START Extracted records

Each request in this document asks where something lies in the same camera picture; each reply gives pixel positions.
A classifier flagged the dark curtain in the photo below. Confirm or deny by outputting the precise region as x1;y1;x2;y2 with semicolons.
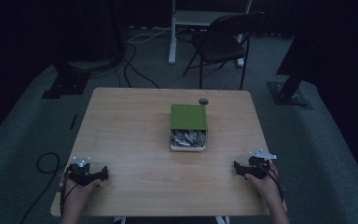
276;0;358;190
0;0;127;147

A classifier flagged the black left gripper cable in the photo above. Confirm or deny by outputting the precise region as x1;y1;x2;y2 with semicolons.
59;181;76;217

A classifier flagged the pile of grey metal pieces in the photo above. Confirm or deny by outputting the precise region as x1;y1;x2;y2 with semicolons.
171;129;207;147

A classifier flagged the white desk frame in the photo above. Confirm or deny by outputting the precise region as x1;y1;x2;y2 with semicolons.
168;0;254;68

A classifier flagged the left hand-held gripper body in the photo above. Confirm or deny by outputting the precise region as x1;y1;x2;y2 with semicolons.
64;156;103;188

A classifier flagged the person's right hand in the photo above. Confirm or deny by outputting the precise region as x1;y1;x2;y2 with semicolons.
244;161;285;204

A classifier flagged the person's left hand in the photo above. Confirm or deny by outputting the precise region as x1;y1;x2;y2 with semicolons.
62;177;103;217

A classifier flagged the black looped floor cable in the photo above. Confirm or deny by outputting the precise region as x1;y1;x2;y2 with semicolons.
19;151;63;224

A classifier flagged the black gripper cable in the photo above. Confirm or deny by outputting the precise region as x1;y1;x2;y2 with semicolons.
259;164;285;200
59;181;76;217

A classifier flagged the white box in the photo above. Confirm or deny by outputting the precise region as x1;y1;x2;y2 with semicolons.
169;128;209;153

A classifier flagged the white floor cable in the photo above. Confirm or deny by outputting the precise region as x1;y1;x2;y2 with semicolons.
126;27;172;45

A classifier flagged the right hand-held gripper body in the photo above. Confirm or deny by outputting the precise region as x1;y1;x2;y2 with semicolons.
241;148;278;181

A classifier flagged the black folding chair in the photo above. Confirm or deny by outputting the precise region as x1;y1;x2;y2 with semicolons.
181;11;267;91

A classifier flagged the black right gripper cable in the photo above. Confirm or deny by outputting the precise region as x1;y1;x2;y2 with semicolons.
259;164;285;200

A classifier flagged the black stand base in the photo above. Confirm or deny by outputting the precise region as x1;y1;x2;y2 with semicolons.
41;60;91;100
267;71;311;107

END Extracted records

- [What the task asks] The entries above are to be retyped exactly, with each picture left out.

- [Response below]
Each request in this document asks where something lies in the same camera picture; each reply gives pixel positions.
A classifier flagged the dark curtain in the photo below. Confirm or deny by outputting the precise region as x1;y1;x2;y2 with semicolons.
276;0;358;190
0;0;127;147

A classifier flagged the black left gripper cable in the photo above. Confirm or deny by outputting the precise region as x1;y1;x2;y2 with semicolons.
59;181;76;217

A classifier flagged the pile of grey metal pieces in the photo above. Confirm or deny by outputting the precise region as x1;y1;x2;y2 with semicolons.
171;129;207;147

A classifier flagged the white desk frame in the photo above. Confirm or deny by outputting the precise region as x1;y1;x2;y2 with semicolons.
168;0;254;68

A classifier flagged the left hand-held gripper body in the photo above. Confirm or deny by outputting the precise region as x1;y1;x2;y2 with semicolons.
64;156;103;188

A classifier flagged the person's right hand in the photo above. Confirm or deny by outputting the precise region as x1;y1;x2;y2 with semicolons.
244;161;285;204

A classifier flagged the person's left hand in the photo above. Confirm or deny by outputting the precise region as x1;y1;x2;y2 with semicolons.
62;177;103;217

A classifier flagged the black looped floor cable in the photo above. Confirm or deny by outputting the precise region as x1;y1;x2;y2 with semicolons.
19;151;63;224

A classifier flagged the black gripper cable in the photo above. Confirm or deny by outputting the precise region as x1;y1;x2;y2 with semicolons.
259;164;285;200
59;181;76;217

A classifier flagged the white box in the photo above. Confirm or deny by outputting the precise region as x1;y1;x2;y2 with semicolons.
169;128;209;153

A classifier flagged the white floor cable in the photo above. Confirm or deny by outputting the precise region as x1;y1;x2;y2 with semicolons.
126;27;172;45

A classifier flagged the right hand-held gripper body in the photo above. Confirm or deny by outputting the precise region as x1;y1;x2;y2 with semicolons.
241;148;278;181

A classifier flagged the black folding chair in the photo above. Confirm or deny by outputting the precise region as x1;y1;x2;y2 with semicolons.
181;11;267;91

A classifier flagged the black right gripper cable in the photo above. Confirm or deny by outputting the precise region as x1;y1;x2;y2 with semicolons.
259;164;285;200

A classifier flagged the black stand base in the photo above. Confirm or deny by outputting the precise region as x1;y1;x2;y2 with semicolons.
41;60;91;100
267;71;311;107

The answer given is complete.